**The task**: Show every line of the data where the word "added" can be found.

**Material to process**:
_ _ _ _ _ _ _

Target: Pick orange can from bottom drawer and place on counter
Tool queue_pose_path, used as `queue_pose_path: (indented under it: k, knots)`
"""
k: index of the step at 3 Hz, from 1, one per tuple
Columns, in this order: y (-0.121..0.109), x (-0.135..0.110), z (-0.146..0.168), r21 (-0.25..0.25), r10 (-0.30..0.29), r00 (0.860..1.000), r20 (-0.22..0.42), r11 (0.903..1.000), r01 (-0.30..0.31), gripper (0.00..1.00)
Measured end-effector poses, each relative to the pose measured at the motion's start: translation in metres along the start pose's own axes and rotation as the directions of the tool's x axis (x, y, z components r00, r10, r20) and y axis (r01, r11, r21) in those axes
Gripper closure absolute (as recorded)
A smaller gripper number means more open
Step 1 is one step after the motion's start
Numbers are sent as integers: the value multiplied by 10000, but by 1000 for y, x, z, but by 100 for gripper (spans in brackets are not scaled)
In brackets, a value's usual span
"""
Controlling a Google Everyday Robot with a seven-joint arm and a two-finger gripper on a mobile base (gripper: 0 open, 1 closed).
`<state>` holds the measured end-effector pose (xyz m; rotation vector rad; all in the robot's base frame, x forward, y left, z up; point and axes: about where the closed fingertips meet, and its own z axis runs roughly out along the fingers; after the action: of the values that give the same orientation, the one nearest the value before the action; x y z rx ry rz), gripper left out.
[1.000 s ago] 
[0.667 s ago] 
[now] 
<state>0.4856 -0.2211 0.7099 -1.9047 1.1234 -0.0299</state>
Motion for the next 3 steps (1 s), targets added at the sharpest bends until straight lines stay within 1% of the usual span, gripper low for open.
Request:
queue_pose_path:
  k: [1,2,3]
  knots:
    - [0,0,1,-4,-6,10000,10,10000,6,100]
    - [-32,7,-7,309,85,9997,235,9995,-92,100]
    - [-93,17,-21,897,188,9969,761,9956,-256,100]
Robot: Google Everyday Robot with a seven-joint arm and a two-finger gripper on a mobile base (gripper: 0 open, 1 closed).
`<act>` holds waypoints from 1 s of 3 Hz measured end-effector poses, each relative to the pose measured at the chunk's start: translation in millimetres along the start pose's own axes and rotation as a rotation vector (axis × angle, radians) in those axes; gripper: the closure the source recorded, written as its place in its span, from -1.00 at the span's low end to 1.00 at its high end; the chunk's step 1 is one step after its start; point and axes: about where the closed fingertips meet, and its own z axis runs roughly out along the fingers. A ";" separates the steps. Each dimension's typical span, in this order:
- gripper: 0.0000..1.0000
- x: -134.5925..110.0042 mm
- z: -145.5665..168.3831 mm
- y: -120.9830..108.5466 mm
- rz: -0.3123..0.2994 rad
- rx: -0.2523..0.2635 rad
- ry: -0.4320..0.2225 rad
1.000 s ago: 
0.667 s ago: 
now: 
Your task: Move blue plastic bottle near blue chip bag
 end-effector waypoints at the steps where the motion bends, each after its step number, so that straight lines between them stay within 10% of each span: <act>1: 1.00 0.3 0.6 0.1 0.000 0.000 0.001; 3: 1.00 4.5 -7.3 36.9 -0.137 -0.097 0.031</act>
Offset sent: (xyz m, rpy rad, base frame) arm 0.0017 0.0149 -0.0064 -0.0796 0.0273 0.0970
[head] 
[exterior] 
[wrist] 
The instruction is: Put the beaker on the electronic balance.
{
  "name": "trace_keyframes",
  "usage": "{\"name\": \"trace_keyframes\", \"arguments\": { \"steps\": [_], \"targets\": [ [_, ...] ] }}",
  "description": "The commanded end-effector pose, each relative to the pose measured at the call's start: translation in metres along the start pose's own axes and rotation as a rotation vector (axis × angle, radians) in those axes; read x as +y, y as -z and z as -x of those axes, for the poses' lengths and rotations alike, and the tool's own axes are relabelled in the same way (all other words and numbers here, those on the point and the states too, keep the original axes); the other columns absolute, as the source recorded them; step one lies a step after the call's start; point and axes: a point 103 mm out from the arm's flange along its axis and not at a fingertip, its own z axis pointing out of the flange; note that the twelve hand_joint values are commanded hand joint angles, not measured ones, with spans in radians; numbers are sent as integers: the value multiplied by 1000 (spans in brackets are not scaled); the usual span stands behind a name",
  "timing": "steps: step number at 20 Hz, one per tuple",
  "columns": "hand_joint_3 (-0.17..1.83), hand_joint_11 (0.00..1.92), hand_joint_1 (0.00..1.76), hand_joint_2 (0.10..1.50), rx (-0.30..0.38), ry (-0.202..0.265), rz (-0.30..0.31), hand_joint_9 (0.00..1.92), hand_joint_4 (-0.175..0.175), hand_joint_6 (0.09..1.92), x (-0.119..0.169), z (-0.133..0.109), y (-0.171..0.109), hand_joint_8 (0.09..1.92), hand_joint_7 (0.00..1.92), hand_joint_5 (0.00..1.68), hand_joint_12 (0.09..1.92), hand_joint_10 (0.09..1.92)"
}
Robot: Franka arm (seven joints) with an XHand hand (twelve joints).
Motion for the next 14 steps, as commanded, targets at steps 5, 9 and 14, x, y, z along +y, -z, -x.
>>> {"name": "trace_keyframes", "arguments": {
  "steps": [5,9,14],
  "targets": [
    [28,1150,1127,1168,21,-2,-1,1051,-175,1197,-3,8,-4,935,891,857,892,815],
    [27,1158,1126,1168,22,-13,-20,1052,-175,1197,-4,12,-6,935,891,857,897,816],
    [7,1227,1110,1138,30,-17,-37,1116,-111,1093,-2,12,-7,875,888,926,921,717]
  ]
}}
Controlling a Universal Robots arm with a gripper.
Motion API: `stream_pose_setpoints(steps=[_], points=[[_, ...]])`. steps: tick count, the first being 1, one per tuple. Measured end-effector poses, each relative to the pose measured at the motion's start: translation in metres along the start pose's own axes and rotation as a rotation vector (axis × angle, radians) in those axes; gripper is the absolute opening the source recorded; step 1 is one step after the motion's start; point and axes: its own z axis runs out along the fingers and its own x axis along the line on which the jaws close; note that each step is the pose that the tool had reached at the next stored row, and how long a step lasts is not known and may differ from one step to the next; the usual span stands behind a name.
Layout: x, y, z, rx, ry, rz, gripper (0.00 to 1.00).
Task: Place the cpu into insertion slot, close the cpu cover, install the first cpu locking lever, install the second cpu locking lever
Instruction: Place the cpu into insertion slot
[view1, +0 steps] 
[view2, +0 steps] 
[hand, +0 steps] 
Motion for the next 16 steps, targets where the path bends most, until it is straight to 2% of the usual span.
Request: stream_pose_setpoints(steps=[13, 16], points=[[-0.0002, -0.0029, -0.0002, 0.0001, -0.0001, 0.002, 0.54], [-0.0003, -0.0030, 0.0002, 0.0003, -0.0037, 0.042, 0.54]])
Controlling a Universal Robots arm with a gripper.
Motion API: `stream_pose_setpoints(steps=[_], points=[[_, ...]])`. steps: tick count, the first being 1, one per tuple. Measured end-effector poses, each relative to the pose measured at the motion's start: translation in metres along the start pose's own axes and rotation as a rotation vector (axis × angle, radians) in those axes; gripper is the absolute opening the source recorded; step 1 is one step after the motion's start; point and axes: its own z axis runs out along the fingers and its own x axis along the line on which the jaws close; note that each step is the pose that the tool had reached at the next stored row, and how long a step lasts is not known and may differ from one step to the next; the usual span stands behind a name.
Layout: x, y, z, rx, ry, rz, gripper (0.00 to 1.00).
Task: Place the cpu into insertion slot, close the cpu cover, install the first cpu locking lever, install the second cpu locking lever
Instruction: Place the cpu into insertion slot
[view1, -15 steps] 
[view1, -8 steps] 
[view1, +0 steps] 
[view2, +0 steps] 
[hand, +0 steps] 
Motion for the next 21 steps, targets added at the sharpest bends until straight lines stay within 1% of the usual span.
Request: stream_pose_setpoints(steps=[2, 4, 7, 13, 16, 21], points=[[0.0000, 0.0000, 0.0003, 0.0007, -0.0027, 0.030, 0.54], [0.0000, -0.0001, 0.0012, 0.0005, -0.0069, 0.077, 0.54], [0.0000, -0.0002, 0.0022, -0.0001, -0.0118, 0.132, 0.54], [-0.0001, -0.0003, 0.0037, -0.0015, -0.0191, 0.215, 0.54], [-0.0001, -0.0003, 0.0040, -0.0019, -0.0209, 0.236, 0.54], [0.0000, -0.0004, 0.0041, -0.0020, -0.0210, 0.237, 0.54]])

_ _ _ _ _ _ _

**Output of the exercise**:
Motion for the next 3 steps (1 s), targets added at the sharpest bends until straight lines stay within 1% of the usual span, gripper low for open.
Motion for the next 21 steps, targets added at the sharpest bends until straight lines stay within 1% of the usual span.

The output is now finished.